This is the second article in a series on peaceful parenting. To read the first in this series, visit here.
Too often people assume a child’s negative behavior stems from a place of malicious or purposeful intent. There is the idea that if a child is behaving badly, it is because they are being rebellious, stubborn or annoying. The reality is children are small humans with big emotions — emotions they have not yet figured out how to express. So while we adults generally express our anger, loneliness, sadness and frustration in socially acceptable ways, children express those emotions through temper tantrums, biting, hitting, disobedience or any other number of “misbehaviors.”
Science in the field of childhood development agrees the ability to self-regulate — that is, recognize and control emotions, physical behavior and attention — is a developmental process that begins at birth and continues throughout our life. An article in the academic journal “Motivation and Emotion” synthesized more than 100 research articles and came to the same conclusion.
“Optimal emotion regulation is not a developmental task to be mastered at a certain age … but rather a ‘moving target’ that is continually sensitive to changing goals and contexts,” the article stated.
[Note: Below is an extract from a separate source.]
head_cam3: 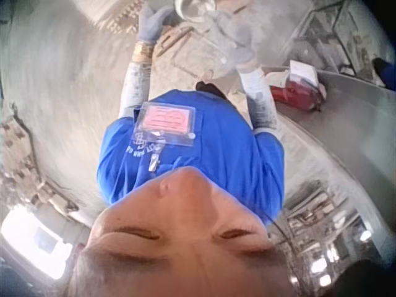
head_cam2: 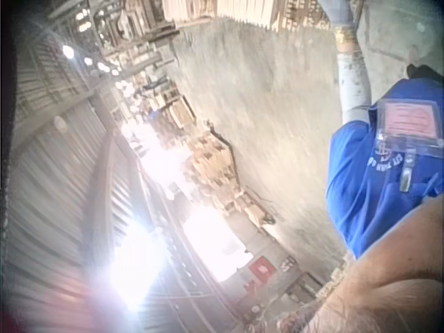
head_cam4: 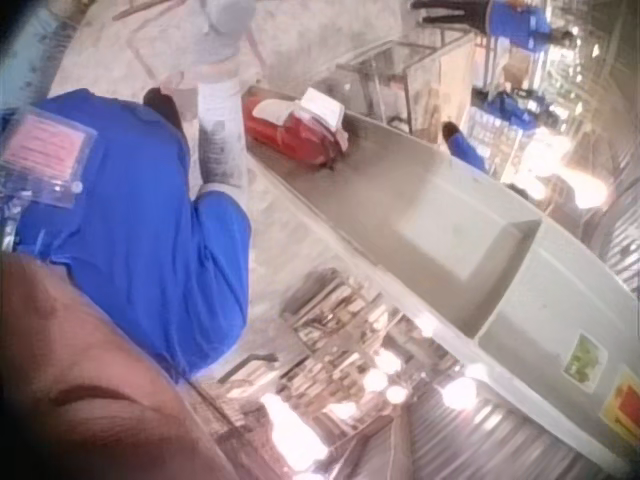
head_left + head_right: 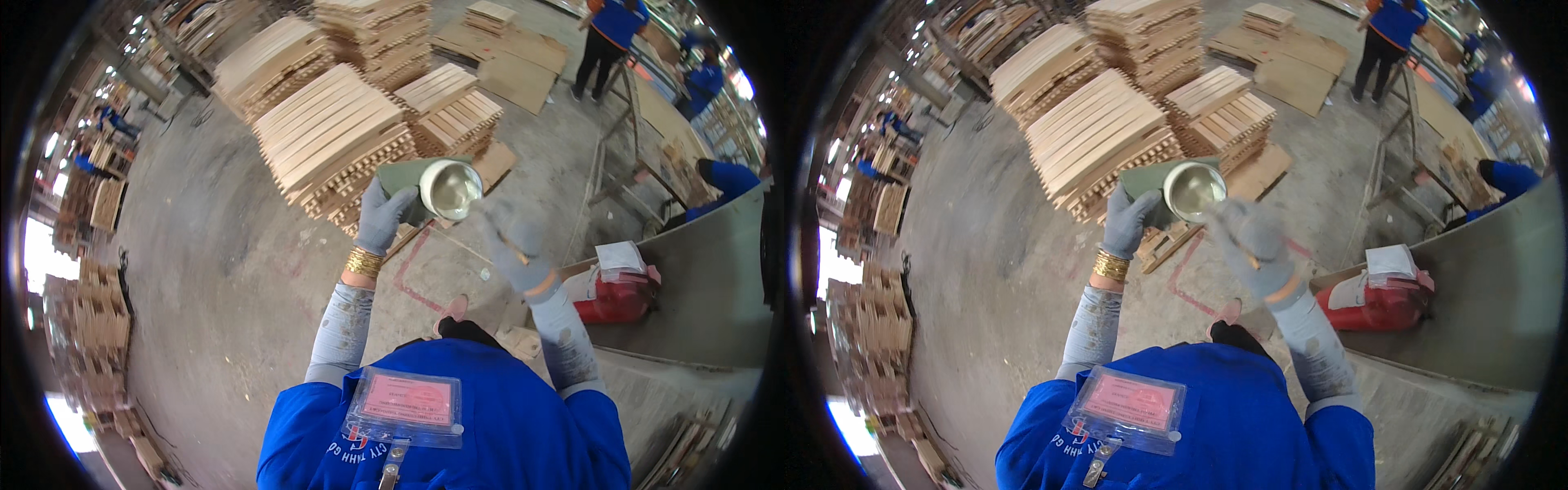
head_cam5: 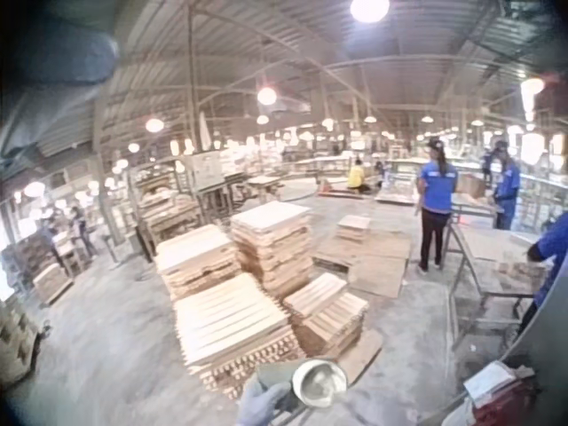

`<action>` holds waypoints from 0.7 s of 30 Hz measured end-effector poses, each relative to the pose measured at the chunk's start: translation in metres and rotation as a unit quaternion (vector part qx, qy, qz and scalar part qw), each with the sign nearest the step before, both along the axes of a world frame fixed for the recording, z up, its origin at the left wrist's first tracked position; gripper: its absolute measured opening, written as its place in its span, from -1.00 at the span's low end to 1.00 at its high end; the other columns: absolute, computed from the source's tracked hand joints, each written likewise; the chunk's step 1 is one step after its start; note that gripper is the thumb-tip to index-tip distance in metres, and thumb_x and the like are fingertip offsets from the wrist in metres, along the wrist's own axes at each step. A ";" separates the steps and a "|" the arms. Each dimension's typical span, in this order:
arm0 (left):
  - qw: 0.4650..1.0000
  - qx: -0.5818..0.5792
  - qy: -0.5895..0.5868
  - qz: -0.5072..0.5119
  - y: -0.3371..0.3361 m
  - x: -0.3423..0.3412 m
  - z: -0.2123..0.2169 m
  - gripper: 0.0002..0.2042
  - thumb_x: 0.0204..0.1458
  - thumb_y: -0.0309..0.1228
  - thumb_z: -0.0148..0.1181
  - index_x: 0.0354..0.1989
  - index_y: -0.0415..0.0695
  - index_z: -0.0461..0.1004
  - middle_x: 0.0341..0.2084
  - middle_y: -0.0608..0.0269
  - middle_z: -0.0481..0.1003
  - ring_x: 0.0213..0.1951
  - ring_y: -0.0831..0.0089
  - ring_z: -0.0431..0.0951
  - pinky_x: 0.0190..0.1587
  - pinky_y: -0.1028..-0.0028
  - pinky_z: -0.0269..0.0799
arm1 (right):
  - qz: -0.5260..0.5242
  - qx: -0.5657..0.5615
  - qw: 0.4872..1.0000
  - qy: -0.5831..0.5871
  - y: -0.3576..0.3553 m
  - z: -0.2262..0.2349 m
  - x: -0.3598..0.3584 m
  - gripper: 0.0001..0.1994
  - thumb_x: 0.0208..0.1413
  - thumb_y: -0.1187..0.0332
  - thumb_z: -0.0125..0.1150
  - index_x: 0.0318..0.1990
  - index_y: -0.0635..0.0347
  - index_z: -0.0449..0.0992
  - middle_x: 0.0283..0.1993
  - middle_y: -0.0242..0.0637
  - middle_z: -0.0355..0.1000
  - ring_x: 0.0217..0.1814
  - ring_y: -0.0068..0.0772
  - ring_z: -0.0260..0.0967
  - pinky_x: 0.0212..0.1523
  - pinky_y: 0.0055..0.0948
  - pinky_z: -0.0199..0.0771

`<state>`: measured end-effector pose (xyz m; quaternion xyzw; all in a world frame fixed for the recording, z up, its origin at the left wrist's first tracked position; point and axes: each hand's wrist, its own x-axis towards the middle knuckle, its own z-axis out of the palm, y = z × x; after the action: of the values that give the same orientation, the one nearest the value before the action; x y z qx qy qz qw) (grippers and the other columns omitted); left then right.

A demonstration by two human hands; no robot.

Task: The person sits on the floor and pours a liquid from a plastic bottle into a small container, then uses a drill with a mixing attachment to stir the contents. After mixing, the person stands up, walks through a workshop, and places the container on a workbench.

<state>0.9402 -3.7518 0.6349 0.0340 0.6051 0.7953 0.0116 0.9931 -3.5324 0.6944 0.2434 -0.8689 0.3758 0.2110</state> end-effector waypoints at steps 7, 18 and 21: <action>0.998 0.012 0.010 -0.061 0.045 -0.080 0.000 -0.68 0.03 -0.53 0.14 -0.03 -0.30 0.29 -0.31 0.15 0.50 -0.45 0.47 0.55 -0.53 0.49 0.53 | -0.036 -0.035 0.999 0.013 0.032 0.000 -0.056 -0.86 0.09 0.40 0.12 -0.45 0.26 0.48 -0.55 -0.17 0.37 -0.53 -0.15 0.36 -0.52 -0.30 0.31; 0.989 0.010 0.003 -0.147 0.102 -0.219 -0.012 -0.66 0.04 -0.52 0.13 -0.01 -0.30 0.28 -0.26 0.13 0.49 -0.44 0.44 0.57 -0.58 0.52 0.56 | -0.133 -0.117 0.984 -0.025 0.077 -0.015 -0.164 -0.90 0.07 0.48 0.16 -0.43 0.33 0.51 -0.59 -0.19 0.34 -0.58 -0.34 0.31 -0.52 -0.42 0.26; 0.980 0.002 0.012 -0.200 0.111 -0.267 -0.015 -0.66 0.03 -0.52 0.14 -0.01 -0.29 0.30 -0.26 0.16 0.50 -0.41 0.44 0.57 -0.55 0.51 0.56 | -0.105 -0.205 0.970 -0.078 0.071 -0.006 -0.199 -0.92 0.04 0.51 0.14 -0.36 0.34 0.52 -0.56 -0.11 0.37 -0.57 -0.30 0.35 -0.53 -0.41 0.28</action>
<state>0.6729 -3.6405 0.6197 0.1638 0.5843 0.7779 0.1634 0.7938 -3.4617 0.6883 0.0720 -0.8078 0.5394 0.2265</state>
The most important foundations of this ability to self-regulate happen during toddlerhood and early childhood.
It’s important that as parents, we recognize behaviors for what they are — expressions of needs that aren’t being met. As those needs aren’t met, emotions arise and children begin to express themselves in the only ways they know how. If we punish the expression of these emotions or convey the message that the child should repress them, we are sending the signal that expressing emotions is a bad thing and feelings are unimportant.
I witnessed an apt example of this in Subway a while back. A mother came in with her 4-year-old daughter and began to order their sandwiches. The girl was concerned with what kind of cookie she was going to get and kept asking her mom if she could get the white chocolate chip one.
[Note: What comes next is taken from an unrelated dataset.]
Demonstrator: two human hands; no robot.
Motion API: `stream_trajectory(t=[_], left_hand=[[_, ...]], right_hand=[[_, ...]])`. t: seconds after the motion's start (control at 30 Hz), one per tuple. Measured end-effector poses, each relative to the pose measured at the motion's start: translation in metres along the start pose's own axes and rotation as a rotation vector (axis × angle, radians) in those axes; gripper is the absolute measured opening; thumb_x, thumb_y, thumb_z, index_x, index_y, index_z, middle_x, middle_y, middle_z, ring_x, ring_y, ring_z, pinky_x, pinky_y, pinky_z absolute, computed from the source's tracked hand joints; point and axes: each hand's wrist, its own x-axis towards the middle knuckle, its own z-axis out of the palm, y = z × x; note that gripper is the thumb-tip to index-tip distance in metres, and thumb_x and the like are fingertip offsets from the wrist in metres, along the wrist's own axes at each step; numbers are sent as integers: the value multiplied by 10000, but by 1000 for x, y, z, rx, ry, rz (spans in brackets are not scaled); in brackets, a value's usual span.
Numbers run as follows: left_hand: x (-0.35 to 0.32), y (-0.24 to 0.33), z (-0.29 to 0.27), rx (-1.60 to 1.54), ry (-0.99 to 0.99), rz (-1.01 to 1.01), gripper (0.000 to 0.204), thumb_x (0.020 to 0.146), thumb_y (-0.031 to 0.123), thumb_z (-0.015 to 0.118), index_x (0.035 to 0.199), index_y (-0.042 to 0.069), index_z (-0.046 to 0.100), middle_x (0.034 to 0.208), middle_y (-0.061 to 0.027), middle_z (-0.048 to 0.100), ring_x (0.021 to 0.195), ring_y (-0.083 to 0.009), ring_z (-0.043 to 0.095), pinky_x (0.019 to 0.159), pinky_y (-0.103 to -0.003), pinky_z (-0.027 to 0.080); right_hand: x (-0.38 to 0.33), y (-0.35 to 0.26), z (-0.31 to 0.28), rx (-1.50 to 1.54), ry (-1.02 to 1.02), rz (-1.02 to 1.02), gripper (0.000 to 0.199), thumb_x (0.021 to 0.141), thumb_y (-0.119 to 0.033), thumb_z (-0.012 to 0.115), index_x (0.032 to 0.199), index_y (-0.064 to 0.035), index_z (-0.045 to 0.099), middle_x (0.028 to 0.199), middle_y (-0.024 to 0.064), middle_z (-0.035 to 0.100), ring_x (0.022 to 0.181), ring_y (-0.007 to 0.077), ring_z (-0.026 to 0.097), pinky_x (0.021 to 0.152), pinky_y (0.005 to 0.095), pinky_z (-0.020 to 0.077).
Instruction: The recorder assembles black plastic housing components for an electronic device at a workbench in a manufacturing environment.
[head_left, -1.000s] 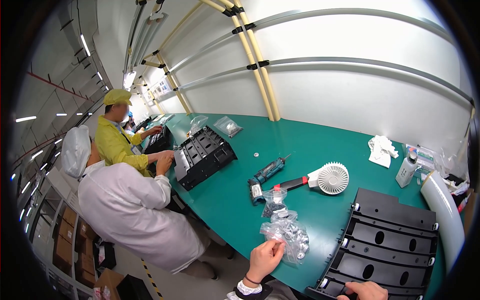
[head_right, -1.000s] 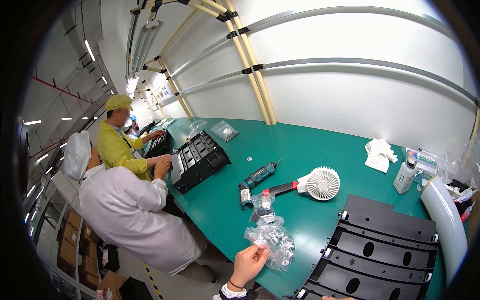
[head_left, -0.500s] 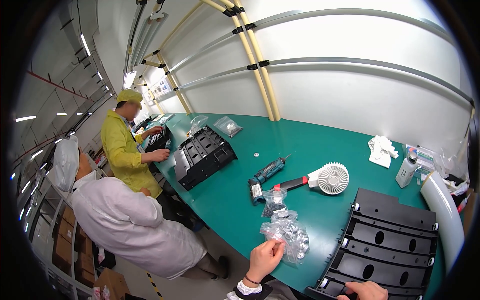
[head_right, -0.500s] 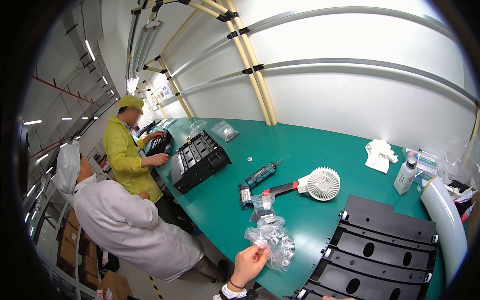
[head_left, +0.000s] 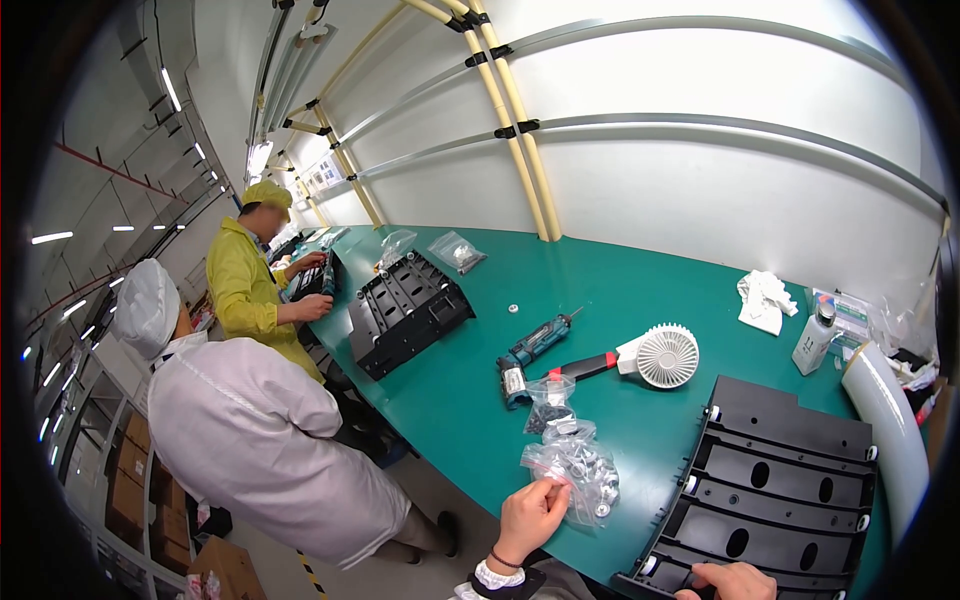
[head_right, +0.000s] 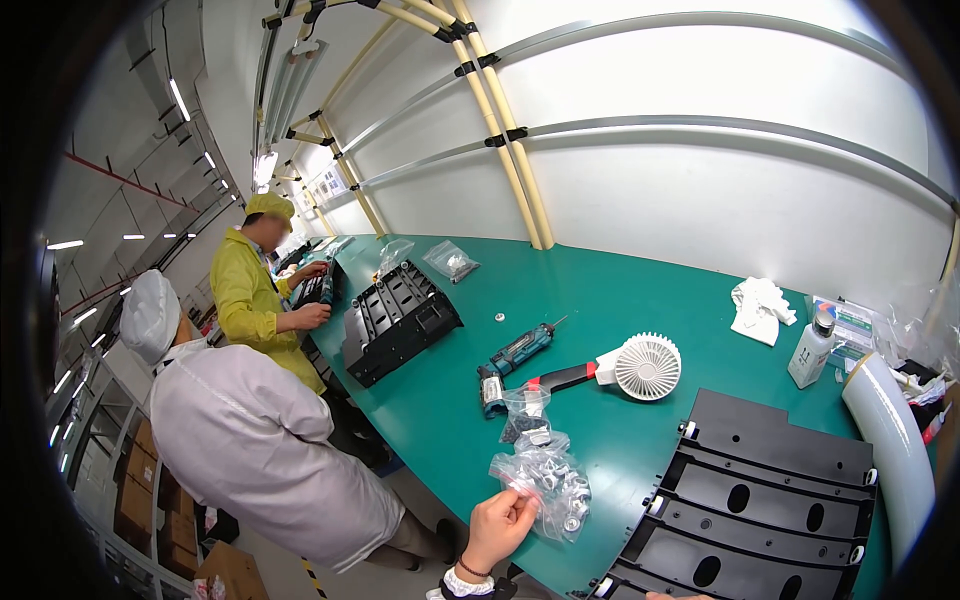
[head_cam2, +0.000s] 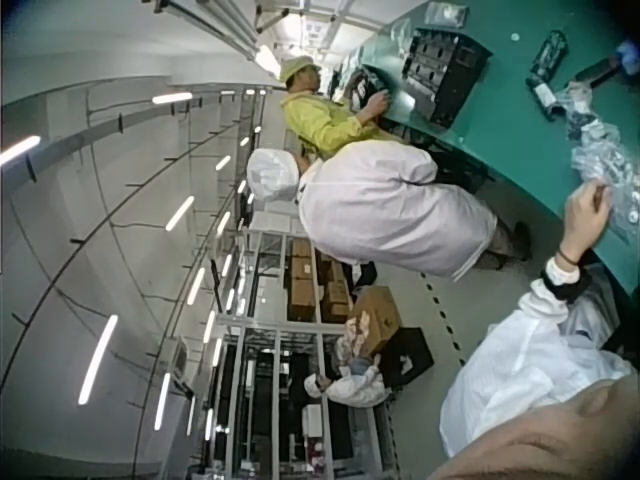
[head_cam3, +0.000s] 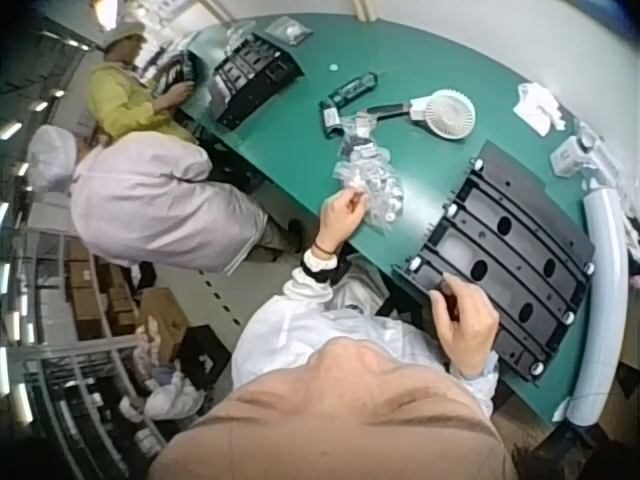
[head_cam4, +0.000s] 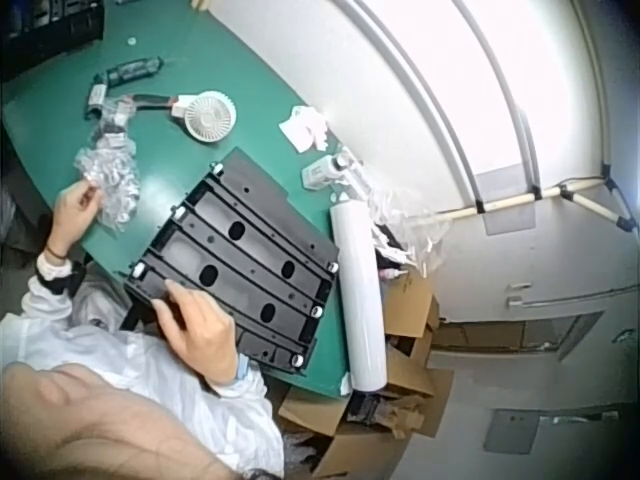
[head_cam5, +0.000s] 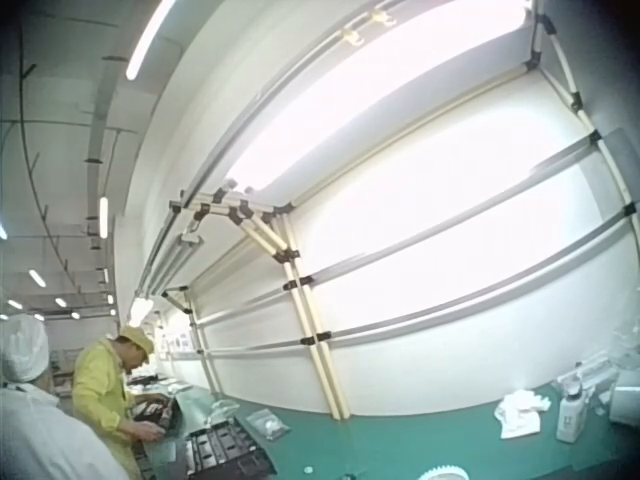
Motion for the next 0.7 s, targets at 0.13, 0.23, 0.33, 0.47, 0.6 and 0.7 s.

“What kind of meat do you want on your sandwich,” the mother asked, ignoring her daughter’s request for the cookie.
“No! I want a cookie. I want the white chocolate chip.” the daughter began to yell as her frustrations mount.
The mother continued to ignore the pleas for the cookie and told the employee to put ham on her daughter’s sandwich.
“No!” her daughter cried, now in tears. “I don’t want ham.”
Her mother began berating her for behaving badly, crying and yelling. The girl continued to throw her tantrum as the mother got to the end of the line and the employee asked what kind of cookie they wanted with the kid’s meal. The girl began reiterating her previous request and the mom, now thoroughly frustrated, told her daughter that because of her tantrum, she wasn’t going to get a cookie at all. As you may guess, the entire situation didn’t end well.
In this scenario, the child’s mind was working on a different track than her mother’s. While the mother was prioritizing decisions chronologically — order the sandwich first, then the cookie — the girl was prioritizing decisions by importance — which to her meant ensuring the kind of cookie she would get. The girl was trying to express this to her mother, to ensure she was hearing her request, but her mom, focused on her own particular priorities, ignored her daughter.
As a result, the girl felt neglected, unheard and devalued because nobody was listening to her, affirming her or recognizing the importance of her feelings. These negative emotions overcame her and she lashed out with a tantrum.
By expressing to her daughter that her request had been heard and that yes, she could get the white chocolate chip cookie after she ordered her sandwich, the situation would not have escalated to the point of a tantrum.
From the newborn who sleeps all day and is up all night, unable to regulate his night and day sleep cycles, to the toddler throwing a tantrum, unable to regulate his emotions, to the teenager making risky choices with drugs and alcohol as he learns to regulate his impulses and decision-making processes — “bad behaviors” will vanish as we learn about the world, understand the effects of our decisions, learn to further categorize, recognize social cues, build empathy and gain the ability to better express ourselves.
As parents, we need to meet our children where they are and be cognizant of their attempts to express themselves. We need to guide our children gently and lovingly, helping them to recognize what they are feeling and show them safe and acceptable ways to express those emotions instead of punishing them for it.